さおり
@prn990908
2026年4月11日
夜間飛行・人間の大地
サン=テグジュペリ,
野崎歓
読み終わった
読んでよかった-2026
優しいひとだったんだろうな、と読みながら思った。素直なひとだったんだろうな、とも思った。「人間というものを信じたい、愛したい」という気持ちがずっと漂っている気がする。いまの世界を見たら、どう感じるんだろう、どんな言葉を綴るんだろう、と思ったけれど、あまり変わらないような気もするな、とも思った。静寂さがずっとあって、その静寂さが好きだ、と思った。遭難して幻覚をみた、みたいなことも書かれているのに、そういう出来事さえも、どこか静かでそれはたぶん、描かれている、描こう、としているものが、トラブルそのものではなくて、そこから垣間見える「人間」というものだからなのかな、と感じた。「人間たち」(最終章)にある言葉がどれもグッとひきこまれるものばかりで、自分のノートに書き写してしまった。
「戦争を否定しない者に戦争のおぞましさを納得させたいのであれば、相手を野蛮人呼ばわりしないことだ。
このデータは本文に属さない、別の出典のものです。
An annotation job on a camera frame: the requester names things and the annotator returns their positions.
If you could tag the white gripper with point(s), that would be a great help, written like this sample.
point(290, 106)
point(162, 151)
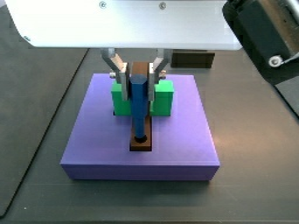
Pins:
point(108, 24)

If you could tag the blue peg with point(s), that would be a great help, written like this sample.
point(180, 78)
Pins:
point(139, 105)

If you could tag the green block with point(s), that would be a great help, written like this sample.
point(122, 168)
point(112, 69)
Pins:
point(160, 106)

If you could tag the purple base block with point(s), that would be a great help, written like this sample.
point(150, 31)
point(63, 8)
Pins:
point(183, 153)

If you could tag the brown L-shaped bracket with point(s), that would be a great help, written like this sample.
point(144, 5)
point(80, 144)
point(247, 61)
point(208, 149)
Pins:
point(142, 68)

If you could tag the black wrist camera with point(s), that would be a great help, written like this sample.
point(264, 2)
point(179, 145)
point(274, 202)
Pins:
point(266, 27)

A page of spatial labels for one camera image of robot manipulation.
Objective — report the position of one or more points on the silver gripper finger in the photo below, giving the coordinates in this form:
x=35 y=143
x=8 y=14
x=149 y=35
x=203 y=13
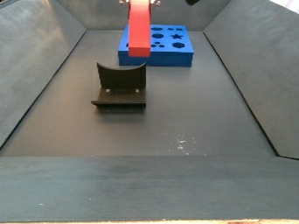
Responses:
x=123 y=1
x=155 y=2

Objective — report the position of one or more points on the black curved fixture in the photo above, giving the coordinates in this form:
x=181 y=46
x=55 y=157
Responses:
x=122 y=87

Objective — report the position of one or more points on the blue foam shape board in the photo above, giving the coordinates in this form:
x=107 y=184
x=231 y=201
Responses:
x=171 y=48

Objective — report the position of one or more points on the red rectangular block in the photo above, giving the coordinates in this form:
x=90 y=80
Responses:
x=139 y=21

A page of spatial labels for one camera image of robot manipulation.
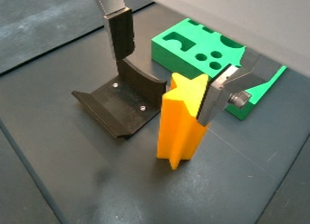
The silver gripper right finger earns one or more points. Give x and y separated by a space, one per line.
229 85

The green shape sorting board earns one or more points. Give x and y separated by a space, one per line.
192 49

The orange star prism block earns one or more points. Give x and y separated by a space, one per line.
181 132

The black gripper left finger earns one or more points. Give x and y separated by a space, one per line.
120 24

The black curved block holder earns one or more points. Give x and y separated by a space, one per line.
126 102

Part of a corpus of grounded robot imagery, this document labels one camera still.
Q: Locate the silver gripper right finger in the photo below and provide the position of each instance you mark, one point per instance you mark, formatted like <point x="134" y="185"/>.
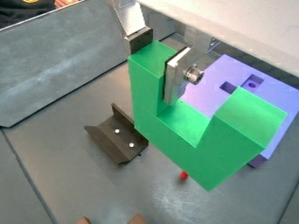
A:
<point x="185" y="67"/>

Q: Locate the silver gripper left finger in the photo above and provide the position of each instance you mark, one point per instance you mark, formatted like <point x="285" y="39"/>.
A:
<point x="137" y="34"/>

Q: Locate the green U-shaped block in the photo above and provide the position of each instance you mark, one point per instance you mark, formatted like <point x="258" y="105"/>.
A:
<point x="209" y="146"/>

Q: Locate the person in dark clothing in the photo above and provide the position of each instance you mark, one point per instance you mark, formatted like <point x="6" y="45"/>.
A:
<point x="19" y="10"/>

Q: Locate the red cylinder peg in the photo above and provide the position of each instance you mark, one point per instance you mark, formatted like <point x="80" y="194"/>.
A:
<point x="185" y="175"/>

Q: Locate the black angle bracket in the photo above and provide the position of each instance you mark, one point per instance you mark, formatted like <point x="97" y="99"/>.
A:
<point x="118" y="137"/>

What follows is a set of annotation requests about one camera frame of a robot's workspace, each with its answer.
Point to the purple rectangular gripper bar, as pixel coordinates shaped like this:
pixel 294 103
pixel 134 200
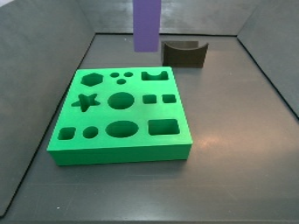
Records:
pixel 148 12

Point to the dark brown arch block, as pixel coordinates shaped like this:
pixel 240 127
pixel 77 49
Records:
pixel 184 54

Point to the green shape sorter board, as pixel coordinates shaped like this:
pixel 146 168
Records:
pixel 122 116

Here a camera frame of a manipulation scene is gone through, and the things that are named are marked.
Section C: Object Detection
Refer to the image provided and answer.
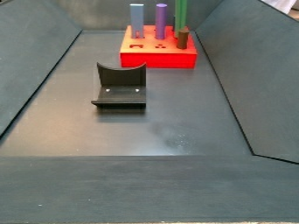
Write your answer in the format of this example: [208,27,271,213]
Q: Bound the black curved holder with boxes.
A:
[90,64,145,108]

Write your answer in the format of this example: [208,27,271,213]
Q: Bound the green star-shaped peg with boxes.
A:
[173,0,187,36]

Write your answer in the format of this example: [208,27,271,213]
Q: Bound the brown hexagonal peg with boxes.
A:
[176,27,189,49]

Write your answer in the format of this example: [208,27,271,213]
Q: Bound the tall purple cylinder peg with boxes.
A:
[155,3,167,39]

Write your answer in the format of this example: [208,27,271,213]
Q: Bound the light blue arch peg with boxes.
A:
[129,3,144,39]

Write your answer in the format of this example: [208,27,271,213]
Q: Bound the red peg board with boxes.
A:
[119,25,197,68]

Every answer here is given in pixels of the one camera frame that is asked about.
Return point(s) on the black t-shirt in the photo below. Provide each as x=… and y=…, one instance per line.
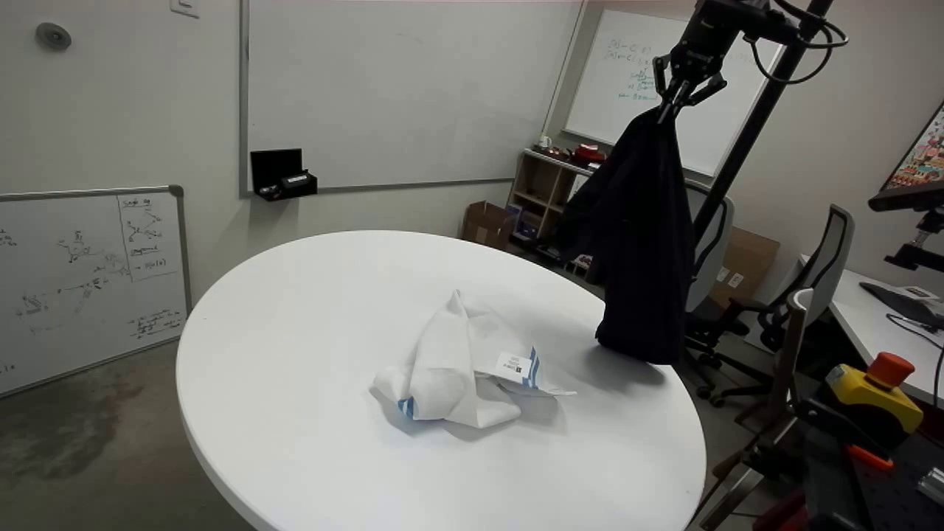
x=635, y=222

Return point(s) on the large wall whiteboard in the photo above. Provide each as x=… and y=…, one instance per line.
x=403, y=92

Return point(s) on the far whiteboard with writing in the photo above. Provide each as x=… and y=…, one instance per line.
x=617, y=85

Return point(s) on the white cloth with blue stripes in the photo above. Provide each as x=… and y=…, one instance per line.
x=467, y=366

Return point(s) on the wooden shelf unit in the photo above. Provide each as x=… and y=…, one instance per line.
x=537, y=195

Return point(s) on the cardboard box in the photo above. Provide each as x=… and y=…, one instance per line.
x=489, y=225

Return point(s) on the round white table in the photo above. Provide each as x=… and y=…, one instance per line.
x=275, y=387

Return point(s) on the yellow emergency stop button box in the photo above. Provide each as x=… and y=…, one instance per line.
x=877, y=387

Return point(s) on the small rolling whiteboard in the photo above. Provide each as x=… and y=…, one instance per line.
x=89, y=275

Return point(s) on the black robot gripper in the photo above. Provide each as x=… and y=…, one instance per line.
x=695, y=65

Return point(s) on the black clamp-on stand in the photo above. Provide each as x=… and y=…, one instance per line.
x=791, y=46

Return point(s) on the black marker tray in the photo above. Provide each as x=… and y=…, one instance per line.
x=282, y=176

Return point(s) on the computer monitor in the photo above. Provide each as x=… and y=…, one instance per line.
x=918, y=177

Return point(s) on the grey office chair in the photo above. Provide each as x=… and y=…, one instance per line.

判断する前に理解しようと努めたまえ。」
「人間を理解し、人間の欲求を理解するためには、そして人間の本質的な部分を知るためにはあなたがたそれぞれにとって自明な真実を互いに対立させてははらない。そう、あなたがたは正しい。あなたがたはみな正しい。論理は何だって証明する。世の中の不幸をせむしのせいにする者でさえ正しい。せむしたちに宣戦布告するなら、われわれはすぐさま戦意高揚のすべてを学ぶだろう。せむしたちの罪に対して復讐するだろう。確かに、せむしだって罪を犯すのだ。」